On Wed, 3 Jun 2026 18:26:24 +0200
"David Hildenbrand (Arm)" <[email protected]> wrote:

> Yeah, I was fearing that when I read in [2]:
> 
>       "It has become clear in the past that this promise extends to
>        tracepoints, most notably in 2011 when a tracepoint change broke
>        powertop and had to be reverted."

Technically the issue is with trace events and not tracepoints. The
difference is that a trace event is created via the TRACE_EVENT() macro
which defines what is to be collected from the tracepoint and exposes that
information to tracefs which applications can easily see.

A tracepoint is simply the hook in the code that you can attach to. Trace
events create a callback from that hook to extract the data from the
tracepoint to fill in the fields.

> 
> Which means that I now also fully understand
> 
>       "Some kernel maintainers prohibit or severely restrict the addition of
>        tracepoints to their subsystems out of fear that a similar thing could
>        happen to them. "
> 
> Whatever the result of this discussion will be, I'll try to document it.

You can still create a tracepoint without creating a trace event by using
the DECLARE_TRACE() macro. The scheduler subsystem uses that quite
extensively. That creates a tracepoint without exposing it to tracefs. The
runtime verifier uses these hooks to monitor the scheduler.

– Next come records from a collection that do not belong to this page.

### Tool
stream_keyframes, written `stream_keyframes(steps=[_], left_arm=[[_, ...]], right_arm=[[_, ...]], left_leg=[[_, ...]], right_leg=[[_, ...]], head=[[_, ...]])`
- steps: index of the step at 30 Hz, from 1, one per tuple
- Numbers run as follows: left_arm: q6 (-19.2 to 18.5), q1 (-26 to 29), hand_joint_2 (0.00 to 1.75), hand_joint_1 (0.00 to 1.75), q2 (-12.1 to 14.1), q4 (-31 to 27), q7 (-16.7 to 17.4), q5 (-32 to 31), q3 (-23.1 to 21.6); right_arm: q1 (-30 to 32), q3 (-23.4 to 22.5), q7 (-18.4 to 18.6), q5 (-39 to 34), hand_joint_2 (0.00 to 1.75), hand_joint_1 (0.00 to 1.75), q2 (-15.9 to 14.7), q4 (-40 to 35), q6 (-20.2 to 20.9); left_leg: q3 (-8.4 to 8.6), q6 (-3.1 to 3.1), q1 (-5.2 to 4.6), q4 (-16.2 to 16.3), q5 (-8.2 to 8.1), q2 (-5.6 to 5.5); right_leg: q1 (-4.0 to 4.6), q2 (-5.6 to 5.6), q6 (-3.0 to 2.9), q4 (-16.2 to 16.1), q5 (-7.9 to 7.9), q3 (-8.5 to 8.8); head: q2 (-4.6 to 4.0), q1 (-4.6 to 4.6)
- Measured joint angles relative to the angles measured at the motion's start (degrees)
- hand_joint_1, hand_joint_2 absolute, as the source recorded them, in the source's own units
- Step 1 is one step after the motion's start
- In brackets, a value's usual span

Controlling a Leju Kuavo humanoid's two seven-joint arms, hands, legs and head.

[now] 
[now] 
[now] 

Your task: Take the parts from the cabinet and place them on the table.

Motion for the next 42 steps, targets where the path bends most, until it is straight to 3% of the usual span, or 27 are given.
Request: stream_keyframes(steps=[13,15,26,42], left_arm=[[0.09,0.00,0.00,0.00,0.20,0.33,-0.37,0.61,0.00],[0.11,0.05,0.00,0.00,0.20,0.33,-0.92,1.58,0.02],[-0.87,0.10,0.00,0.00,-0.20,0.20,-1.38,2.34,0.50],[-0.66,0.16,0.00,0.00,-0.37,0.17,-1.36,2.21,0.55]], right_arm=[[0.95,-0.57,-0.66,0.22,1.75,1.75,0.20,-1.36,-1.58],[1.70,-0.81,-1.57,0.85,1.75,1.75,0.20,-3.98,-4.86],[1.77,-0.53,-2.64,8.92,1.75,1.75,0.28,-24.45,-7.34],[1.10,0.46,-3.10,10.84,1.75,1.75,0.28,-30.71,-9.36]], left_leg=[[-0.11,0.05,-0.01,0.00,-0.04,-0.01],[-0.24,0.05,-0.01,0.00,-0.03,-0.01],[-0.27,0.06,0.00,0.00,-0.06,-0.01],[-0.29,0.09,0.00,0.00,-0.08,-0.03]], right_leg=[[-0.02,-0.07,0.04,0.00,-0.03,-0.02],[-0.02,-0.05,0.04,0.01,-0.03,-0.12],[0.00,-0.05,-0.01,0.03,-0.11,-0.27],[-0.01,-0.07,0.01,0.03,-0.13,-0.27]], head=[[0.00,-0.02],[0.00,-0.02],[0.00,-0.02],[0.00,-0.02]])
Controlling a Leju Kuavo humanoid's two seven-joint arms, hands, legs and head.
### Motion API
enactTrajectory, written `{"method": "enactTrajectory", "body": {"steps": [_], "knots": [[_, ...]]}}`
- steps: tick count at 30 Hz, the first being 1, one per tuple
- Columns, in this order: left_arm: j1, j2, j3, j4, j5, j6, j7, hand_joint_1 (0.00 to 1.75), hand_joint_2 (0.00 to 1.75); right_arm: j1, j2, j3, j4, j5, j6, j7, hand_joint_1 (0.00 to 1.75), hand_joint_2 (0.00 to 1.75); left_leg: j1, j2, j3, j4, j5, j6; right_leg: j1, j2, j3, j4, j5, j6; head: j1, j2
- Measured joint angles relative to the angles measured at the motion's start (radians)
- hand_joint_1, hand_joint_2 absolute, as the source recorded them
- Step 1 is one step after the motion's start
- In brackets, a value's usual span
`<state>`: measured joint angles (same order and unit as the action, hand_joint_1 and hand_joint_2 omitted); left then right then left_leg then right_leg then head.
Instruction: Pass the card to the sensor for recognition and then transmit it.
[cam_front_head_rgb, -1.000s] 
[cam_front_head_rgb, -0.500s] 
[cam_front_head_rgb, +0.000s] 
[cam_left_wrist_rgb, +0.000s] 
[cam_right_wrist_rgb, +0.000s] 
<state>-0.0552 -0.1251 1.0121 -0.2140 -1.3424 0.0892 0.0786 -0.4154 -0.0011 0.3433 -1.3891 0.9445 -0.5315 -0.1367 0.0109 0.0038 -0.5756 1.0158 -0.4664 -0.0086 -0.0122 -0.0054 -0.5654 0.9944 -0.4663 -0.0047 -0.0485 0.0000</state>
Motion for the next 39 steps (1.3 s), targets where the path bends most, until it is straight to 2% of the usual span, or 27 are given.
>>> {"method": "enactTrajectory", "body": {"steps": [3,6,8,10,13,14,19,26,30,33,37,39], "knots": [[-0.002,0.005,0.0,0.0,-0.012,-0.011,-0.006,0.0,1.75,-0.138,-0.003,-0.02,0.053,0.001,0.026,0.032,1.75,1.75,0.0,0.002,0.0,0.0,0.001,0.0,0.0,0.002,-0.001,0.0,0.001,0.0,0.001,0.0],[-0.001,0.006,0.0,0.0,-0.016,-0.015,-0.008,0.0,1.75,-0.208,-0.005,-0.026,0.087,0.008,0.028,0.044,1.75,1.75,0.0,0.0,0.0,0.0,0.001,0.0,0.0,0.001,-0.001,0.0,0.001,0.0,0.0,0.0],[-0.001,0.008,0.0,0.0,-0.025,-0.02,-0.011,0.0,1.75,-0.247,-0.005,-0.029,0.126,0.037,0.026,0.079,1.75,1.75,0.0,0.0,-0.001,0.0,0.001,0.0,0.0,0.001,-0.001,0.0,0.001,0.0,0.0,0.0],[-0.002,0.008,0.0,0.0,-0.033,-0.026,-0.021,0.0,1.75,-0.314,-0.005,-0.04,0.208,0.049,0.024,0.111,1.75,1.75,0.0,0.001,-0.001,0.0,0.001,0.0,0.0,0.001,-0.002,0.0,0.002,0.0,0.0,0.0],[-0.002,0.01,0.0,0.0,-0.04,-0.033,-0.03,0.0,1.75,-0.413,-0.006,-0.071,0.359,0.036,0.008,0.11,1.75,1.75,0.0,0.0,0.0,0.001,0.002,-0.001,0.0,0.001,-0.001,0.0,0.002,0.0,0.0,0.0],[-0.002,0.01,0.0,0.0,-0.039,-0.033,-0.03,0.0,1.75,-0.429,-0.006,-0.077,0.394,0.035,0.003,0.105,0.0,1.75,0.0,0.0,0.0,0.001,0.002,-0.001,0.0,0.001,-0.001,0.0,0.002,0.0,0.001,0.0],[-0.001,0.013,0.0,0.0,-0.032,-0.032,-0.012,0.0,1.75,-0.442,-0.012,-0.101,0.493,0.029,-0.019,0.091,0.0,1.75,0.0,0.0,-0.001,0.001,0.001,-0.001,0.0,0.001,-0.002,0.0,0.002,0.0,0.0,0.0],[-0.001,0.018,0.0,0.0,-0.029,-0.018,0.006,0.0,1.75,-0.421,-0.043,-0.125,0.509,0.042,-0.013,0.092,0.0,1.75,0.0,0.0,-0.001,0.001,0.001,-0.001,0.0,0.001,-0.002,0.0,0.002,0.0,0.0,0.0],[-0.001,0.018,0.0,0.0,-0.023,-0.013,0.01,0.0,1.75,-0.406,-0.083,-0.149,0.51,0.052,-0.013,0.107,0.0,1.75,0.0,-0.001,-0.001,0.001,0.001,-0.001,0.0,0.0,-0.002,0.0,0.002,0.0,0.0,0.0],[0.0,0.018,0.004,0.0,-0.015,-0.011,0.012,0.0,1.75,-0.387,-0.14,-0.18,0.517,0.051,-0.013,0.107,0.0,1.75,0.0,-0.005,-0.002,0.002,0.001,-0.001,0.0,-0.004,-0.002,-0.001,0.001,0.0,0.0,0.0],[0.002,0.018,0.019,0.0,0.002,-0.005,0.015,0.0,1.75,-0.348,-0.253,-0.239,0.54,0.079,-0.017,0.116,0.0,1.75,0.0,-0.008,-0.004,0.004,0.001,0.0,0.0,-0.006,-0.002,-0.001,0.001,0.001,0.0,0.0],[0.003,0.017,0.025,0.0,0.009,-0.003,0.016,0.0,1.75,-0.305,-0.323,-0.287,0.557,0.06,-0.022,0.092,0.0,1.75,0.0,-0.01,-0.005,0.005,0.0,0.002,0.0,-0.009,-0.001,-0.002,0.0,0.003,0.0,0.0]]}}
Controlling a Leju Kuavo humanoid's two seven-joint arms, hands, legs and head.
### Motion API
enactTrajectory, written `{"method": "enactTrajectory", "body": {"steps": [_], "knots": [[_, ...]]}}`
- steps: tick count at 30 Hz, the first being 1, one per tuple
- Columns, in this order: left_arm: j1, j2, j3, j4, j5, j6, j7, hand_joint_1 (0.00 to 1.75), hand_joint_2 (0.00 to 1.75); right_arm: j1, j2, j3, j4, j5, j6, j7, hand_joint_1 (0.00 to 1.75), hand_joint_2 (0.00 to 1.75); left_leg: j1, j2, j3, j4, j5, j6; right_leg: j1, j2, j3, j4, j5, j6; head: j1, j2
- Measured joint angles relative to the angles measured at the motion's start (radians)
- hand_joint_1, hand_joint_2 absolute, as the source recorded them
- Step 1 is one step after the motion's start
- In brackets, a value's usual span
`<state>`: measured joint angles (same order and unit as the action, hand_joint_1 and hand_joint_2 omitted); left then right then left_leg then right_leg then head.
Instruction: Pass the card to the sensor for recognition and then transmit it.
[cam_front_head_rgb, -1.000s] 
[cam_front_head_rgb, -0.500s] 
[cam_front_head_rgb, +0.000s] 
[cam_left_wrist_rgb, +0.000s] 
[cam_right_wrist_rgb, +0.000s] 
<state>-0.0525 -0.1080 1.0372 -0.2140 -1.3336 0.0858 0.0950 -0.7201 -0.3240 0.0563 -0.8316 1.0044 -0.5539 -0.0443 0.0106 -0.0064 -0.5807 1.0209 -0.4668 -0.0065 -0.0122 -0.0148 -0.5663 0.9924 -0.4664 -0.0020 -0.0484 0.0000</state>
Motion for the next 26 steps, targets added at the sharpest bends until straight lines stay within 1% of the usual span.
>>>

But you can still connect to these tracepoints from tracefs via a tprobe. A
tprobe hooks to tracepoints that you need the source code to find (just
like a fprobe hooks to any function). Thus applications *can't* rely on
them because there's nothing there to tell you it exists or not.

For example, for the given tracepoint:

 # cd /sys/kernel/tracing
 # echo 't:rfail memory_failure_event pfn=pfn type=type result=result' > 
dynamic_events
 # cat events/tracepoints/rfail/format 
name: rfail
ID: 1894
format:
        field:unsigned short common_type;       offset:0;       size:2; 
signed:0;
        field:unsigned char common_flags;       offset:2;       size:1; 
signed:0;
        field:unsigned char common_preempt_count;       offset:3;       size:1; 
signed:0;
        field:int common_pid;   offset:4;       size:4; signed:1;

        field:unsigned long __probe_ip; offset:8;       size:8; signed:0;
        field:u64 pfn;  offset:16;      size:8; signed:0;
        field:s32 type; offset:24;      size:4; signed:1;
        field:s32 result;       offset:28;      size:4; signed:1;

print fmt: "(%lx) pfn=%Lu type=%d result=%d", REC->__probe_ip, REC->pfn, 
REC->type, REC->result

It requires that BTF exists and the above doesn't annotate the result as
nicely. But you can get data directly from tracepoints this way.